- **ABOUT THIS EXERCISE**: Going through the material below, please gather all lines with the word "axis" in them.

———

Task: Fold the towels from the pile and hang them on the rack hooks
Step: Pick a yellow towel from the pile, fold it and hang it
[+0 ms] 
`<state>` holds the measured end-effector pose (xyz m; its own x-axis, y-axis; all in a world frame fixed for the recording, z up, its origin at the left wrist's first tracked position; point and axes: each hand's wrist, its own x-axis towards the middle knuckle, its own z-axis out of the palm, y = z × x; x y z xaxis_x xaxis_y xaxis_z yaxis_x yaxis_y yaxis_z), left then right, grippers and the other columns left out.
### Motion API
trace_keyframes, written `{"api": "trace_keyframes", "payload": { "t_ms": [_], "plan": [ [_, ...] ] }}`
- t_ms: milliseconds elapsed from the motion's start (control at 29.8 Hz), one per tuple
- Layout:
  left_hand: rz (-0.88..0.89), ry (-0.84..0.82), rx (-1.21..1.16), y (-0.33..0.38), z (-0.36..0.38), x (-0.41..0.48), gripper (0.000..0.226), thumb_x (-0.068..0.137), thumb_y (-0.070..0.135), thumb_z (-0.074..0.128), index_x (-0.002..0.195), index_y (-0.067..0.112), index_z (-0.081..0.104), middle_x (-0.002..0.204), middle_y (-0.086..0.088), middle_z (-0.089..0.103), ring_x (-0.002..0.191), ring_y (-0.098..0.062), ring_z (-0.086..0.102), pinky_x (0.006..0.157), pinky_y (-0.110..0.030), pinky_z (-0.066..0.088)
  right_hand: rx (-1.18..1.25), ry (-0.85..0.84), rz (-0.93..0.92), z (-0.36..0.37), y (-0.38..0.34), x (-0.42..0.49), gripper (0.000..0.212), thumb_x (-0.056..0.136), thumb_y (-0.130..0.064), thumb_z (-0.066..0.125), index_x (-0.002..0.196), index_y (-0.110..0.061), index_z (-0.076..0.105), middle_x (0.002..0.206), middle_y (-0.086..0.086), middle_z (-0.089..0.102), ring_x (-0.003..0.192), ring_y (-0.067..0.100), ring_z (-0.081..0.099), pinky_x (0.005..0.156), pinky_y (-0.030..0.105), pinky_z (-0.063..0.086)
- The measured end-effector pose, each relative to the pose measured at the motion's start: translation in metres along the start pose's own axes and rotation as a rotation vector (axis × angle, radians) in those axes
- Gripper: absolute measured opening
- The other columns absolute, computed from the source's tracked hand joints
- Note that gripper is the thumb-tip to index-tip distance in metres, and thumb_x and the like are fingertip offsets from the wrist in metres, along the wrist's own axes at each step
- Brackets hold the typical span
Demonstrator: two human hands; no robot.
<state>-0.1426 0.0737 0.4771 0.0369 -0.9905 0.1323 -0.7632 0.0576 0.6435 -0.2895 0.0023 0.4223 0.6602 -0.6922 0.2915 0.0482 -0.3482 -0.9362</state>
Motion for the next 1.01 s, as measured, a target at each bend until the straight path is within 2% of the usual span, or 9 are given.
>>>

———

- **RESPONSE**:
`<state>` holds the measured end-effector pose (xyz m; its own x-axis, y-axis; all in a world frame fixed for the recording, z up, its origin at the left wrist's first tracked position; point and axes: each hand's wrist, its own x-axis towards the middle knuckle, its own z-axis out of the palm, y = z × x; x y z xaxis_x xaxis_y xaxis_z yaxis_x yaxis_y yaxis_z), left then right, grippers and the other columns left out.
- The measured end-effector pose, each relative to the pose measured at the motion's start: translation in metres along the start pose's own axes and rotation as a rotation vector (axis × angle, radians) in those axes

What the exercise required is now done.